EXERCISE DESCRIPTION.
Give again, exactly as written, each line of the material below starting at the line that contains "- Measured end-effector" and ending at the line that contains "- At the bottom". Both ends count, and no other line does.

THE DATA.
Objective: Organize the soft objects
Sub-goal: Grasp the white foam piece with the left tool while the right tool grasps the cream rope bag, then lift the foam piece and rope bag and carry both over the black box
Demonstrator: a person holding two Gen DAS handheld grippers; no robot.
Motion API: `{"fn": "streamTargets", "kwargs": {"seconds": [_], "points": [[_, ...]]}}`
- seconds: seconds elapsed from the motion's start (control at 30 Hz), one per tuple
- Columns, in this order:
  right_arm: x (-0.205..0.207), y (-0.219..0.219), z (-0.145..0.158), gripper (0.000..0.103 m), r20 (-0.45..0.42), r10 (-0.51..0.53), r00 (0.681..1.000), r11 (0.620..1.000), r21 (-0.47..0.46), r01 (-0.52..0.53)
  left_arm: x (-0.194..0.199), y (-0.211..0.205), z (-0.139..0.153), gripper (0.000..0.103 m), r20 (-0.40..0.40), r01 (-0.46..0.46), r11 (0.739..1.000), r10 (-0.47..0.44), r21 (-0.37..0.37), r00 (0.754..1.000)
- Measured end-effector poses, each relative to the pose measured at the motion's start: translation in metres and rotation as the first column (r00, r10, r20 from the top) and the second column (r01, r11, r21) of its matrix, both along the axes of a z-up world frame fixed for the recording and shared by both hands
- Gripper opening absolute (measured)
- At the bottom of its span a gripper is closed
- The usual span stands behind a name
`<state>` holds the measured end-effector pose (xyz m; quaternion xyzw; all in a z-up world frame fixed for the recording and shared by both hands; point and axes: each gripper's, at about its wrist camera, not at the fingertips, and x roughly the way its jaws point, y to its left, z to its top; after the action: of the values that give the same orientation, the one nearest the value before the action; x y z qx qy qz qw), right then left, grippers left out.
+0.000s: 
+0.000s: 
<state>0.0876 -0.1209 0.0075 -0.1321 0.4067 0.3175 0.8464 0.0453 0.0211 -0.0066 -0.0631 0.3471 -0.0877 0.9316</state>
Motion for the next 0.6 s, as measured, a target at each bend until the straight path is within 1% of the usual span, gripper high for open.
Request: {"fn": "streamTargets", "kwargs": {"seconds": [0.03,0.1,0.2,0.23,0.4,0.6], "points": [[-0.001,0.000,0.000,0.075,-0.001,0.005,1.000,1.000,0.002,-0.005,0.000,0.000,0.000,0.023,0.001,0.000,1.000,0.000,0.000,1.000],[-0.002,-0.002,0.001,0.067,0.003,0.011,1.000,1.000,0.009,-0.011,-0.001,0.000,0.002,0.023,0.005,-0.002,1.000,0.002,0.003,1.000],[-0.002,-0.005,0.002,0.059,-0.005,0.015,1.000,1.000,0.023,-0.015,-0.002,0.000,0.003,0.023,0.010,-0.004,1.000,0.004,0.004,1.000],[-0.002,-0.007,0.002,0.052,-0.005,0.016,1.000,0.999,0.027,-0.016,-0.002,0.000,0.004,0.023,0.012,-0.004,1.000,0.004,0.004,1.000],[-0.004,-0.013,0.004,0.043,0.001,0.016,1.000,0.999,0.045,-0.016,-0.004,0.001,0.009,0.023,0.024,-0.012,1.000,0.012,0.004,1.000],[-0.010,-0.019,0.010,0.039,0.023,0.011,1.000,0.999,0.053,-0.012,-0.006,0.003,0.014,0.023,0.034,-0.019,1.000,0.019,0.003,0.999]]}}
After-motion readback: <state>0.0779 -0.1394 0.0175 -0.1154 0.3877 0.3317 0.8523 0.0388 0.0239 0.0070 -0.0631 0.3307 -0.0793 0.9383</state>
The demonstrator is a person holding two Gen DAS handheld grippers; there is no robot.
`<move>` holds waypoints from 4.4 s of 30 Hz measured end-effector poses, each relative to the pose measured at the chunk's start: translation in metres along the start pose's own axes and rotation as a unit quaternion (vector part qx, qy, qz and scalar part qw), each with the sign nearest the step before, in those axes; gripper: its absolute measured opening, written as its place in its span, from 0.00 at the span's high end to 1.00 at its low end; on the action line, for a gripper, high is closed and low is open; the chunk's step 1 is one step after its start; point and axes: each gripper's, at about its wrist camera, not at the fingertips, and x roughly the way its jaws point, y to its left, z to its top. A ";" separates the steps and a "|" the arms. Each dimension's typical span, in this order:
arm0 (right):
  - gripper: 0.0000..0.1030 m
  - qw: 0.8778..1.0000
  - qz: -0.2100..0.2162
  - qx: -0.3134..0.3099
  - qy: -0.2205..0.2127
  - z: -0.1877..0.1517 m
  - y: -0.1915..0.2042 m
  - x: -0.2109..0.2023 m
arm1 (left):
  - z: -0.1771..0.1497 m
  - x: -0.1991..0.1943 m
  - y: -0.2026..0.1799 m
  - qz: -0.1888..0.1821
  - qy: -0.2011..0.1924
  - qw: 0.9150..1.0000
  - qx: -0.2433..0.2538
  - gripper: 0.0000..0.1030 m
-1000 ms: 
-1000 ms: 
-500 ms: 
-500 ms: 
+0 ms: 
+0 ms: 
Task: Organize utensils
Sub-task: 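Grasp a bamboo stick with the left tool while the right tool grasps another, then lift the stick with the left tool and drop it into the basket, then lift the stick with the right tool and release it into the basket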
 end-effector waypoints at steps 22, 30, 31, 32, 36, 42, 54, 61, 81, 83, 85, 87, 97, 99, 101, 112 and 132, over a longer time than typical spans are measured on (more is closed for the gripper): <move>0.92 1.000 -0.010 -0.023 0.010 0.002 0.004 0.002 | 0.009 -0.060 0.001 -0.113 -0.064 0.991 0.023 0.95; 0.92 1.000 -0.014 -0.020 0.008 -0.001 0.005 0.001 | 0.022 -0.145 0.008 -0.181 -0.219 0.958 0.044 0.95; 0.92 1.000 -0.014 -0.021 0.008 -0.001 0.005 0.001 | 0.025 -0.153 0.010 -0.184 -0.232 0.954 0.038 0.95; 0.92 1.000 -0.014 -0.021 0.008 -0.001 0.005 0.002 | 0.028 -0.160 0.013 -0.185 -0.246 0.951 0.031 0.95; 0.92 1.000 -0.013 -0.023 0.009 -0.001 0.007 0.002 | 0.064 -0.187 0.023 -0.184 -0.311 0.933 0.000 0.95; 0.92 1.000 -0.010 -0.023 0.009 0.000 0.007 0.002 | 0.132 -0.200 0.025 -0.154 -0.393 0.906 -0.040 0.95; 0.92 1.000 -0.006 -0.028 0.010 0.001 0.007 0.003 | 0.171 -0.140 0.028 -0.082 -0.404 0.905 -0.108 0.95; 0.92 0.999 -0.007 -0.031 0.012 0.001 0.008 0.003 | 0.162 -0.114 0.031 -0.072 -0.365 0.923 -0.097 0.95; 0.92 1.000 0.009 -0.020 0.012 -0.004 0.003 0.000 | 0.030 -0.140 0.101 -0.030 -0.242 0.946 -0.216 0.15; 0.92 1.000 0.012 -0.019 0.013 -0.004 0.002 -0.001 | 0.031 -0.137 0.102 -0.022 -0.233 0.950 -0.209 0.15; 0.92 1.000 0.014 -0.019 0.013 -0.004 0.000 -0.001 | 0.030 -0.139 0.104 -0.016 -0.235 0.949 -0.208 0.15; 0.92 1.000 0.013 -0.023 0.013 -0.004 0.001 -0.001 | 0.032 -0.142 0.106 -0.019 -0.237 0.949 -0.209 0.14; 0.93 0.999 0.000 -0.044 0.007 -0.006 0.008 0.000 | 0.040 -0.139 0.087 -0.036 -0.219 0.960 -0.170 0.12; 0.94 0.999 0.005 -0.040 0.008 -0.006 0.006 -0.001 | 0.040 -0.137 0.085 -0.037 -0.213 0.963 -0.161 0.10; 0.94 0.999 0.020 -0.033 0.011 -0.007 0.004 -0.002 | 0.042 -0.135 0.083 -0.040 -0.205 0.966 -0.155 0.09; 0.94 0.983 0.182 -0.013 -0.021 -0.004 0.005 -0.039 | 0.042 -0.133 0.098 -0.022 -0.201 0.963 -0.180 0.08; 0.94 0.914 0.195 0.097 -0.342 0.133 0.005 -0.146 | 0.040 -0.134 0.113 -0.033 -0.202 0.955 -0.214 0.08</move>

ANSWER SPACE.
- Measured end-effector poses, each relative to the pose measured at the motion's start: translation in metres and rotation as the first column (r00, r10, r20 from the top) and the second column (r01, r11, r21) of its matrix, both along the axes of a z-up world frame fixed for the recording and shared by both hands
- Gripper opening absolute (measured)
- At the bottom of its span a gripper is closed

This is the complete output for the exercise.